Comme c’est déjà le cas dans la bibliothèque fondée par l’homme d’État et écrivain romain Cassiodore à Vivarium au VIe siècle, le manuscrit carolingien est un codex : il est composé de cahiers cousus ensemble et protégés par une couvrure. Il a donc la même forme que le livre moderne, même si le nombre des feuillets à l’intérieur des cahiers et leur présentation sont moins réguliers. Leur format est souvent carré et leur taille moyenne, à mi-chemin entre les livres d’aujourd’hui et les grands volumes produits à partir du XIIe siècle. Ils sont tous en parchemin : utilisé d’abord pour des petits documents, lettres ou quittances, ce support a remplacé le papyrus à partir du IVe siècle.

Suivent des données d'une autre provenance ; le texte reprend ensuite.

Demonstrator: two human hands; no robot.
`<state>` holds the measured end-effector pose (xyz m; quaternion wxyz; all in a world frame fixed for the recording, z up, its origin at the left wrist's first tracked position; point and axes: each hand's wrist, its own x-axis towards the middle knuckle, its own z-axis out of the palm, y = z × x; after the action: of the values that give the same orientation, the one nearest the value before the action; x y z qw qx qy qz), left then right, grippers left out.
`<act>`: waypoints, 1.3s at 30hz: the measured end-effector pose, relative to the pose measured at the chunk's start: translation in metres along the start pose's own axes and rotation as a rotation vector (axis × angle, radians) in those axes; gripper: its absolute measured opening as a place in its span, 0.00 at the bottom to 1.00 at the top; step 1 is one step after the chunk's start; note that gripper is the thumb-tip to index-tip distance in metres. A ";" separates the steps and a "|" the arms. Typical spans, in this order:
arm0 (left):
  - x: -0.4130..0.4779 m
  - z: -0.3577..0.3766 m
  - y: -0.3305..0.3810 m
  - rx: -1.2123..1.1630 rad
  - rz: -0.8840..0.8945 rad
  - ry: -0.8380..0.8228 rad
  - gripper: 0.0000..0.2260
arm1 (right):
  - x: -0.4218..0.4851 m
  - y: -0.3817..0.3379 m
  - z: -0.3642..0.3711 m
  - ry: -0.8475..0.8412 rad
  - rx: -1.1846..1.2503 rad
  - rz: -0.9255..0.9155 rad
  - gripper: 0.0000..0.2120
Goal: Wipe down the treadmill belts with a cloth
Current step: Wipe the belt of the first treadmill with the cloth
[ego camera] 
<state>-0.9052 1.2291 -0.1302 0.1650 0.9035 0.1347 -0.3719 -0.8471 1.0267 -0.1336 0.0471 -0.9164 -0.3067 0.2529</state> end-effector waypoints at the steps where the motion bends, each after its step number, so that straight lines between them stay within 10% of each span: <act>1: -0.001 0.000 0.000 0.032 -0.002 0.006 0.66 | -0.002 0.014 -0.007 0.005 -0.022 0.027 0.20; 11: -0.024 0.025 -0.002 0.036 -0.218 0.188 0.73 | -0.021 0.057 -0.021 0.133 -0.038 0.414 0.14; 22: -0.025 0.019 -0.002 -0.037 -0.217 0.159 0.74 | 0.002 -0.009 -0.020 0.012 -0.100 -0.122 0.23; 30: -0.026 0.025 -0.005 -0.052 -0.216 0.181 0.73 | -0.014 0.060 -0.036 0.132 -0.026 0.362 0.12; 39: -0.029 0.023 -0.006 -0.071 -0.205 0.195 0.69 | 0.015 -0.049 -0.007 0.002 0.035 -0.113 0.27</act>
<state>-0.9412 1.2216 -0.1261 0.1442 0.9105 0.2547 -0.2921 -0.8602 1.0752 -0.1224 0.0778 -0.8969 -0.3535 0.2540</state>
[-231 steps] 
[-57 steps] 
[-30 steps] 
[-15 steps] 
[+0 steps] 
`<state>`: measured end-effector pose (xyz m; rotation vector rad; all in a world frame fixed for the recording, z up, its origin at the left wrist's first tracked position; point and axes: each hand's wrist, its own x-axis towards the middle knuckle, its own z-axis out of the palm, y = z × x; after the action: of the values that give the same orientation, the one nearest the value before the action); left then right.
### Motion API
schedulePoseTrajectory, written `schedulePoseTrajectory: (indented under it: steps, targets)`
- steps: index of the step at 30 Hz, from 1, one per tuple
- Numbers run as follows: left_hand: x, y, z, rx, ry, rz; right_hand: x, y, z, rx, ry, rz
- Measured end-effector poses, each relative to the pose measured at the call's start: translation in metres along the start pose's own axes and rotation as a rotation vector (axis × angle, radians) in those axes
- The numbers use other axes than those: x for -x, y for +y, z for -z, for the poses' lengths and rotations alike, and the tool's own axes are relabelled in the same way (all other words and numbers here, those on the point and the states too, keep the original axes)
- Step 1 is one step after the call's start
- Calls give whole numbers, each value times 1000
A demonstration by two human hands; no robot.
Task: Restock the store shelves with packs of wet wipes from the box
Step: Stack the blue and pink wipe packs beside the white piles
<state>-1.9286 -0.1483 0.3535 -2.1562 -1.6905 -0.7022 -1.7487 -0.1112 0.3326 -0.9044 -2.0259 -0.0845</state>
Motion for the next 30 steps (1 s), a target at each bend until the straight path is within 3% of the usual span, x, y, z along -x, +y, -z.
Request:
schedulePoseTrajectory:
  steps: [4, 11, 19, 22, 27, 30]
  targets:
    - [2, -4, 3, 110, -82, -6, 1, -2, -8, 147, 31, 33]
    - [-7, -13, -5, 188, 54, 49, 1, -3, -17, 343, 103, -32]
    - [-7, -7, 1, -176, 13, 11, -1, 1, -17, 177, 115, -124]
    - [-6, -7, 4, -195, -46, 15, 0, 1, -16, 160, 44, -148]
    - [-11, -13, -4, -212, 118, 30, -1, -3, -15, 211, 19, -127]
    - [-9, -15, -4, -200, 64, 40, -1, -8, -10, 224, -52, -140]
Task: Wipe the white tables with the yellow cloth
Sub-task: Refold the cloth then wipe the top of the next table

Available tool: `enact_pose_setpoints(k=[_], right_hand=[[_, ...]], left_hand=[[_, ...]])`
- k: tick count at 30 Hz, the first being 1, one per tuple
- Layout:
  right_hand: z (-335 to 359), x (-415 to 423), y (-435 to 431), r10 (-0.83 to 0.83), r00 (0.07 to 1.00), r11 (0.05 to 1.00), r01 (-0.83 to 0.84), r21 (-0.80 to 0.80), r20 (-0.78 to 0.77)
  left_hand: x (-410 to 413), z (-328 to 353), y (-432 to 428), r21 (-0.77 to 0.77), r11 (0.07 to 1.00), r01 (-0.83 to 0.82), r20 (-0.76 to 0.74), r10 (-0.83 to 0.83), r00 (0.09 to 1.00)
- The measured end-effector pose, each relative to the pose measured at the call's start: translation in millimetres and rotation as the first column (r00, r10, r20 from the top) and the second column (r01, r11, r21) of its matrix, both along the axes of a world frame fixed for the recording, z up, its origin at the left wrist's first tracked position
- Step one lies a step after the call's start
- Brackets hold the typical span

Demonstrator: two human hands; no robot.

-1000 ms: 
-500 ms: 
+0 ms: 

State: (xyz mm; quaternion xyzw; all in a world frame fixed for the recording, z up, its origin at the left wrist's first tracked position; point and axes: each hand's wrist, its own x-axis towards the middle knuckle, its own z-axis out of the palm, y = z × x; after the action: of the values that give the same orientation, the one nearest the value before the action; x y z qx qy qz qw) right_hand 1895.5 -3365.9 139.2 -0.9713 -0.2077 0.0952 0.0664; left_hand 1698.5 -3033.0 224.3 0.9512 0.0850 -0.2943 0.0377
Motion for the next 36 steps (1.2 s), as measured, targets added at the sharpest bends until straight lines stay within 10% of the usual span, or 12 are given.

Cette présentation des textes a constitué une véritable révolution au début de l’ère chrétienne, car à l'inverse du rouleau (volumen), qui impose une lecture continue, le codex permet d'accéder aux chapitres de manière directe.
Reliure de peau nue
Psautier de CorbieSaint Matthieu
Reliure de peau nue

Une couvrure de peau

Les volumes doivent être reliés : comme Alcuin l’indique dans une lettre envoyée aux évêques en 800, il faut faire coudre ensemble et couvrir les cahiers des manuscrits, afin d’éviter qu’ils ne soient perdus ou dispersés par les lecteurs. Au IXe siècle, l’abbaye de Saint-Riquier a son propre relieur, mais ailleurs ce travail est confié à un moine de l’abbaye ou à des relieurs itinérants, comme le suggère la présence de reliures semblables dans des lieux différents. La plupart de ces reliures sont en cuir. En 774, Charlemagne donne à l’abbaye de Saint-Denis une forêt, et surtout les cerfs et les chevreuils qui y vivent, pour que les moines disposent des peaux nécessaires pour couvrir les livres de leur bibliothèque. En l’an 800, un autre acte accorde pour la même raison des droits de chasse aux moines de l’abbaye de Saint-Bertin.
Quelques reliures courantes ont survécu, qui proviennent des grandes abbayes bénédictines d’Europe occidentale et, pour la France, d’Autun, Saint-Germain d’Auxerre ou Saint-Denis. Leur aspect technique et esthétique permet de déterminer un véritable type carolingien. Les cahiers sont cousus à l’aide de ficelles de chanvre ou de lanières de peau, selon un système qui s’appuie sur l’un des plats de la reliure, d’épaisses planchettes de chêne appelées ais, et ne nécessite donc pas de cousoir, dont l’usage n’apparaît que vers le XIe siècle. Ais et feuillets constituent un bloc compact et massif, couvert d’une peau épaisse, grisâtre et pelucheuse, vraisemblablement de la peau de cerf ou de daim.
Ces peaux sont le plus souvent restées nues, mais quelques reliures, originaires entre autres de Corbie, Saint-Denis, Saint-Gall ou Fulda, sont ornées de décors estampés à l’aide de fers préalablement chauffés et appliqués sur le cuir humidifié, selon un procédé inventé par des artistes orientaux, coptes puis islamiques. Les décors combinent des tracés géométriques simples, tels que losanges, rectangles ou croix, et des petits fers décoratifs gravés avec une certaine finesse. Les motifs rudimentaires de ces outils carrés ou ronds, parfois en forme de palmettes, sont empruntés à différents vocabulaires décoratifs plus anciens : fleurettes et feuillages, animaux fantastiques et nœuds d’entrelacs s’inspirent de mosaïques ou de sculptures antiques, comme des illustrations des manuscrits insulaires.
Quant aux manuscrits d'apparat, ils se parent de reliures d'orfèvrerie, incrustées de pierreries et de perles, d'ivoires et de cristaux.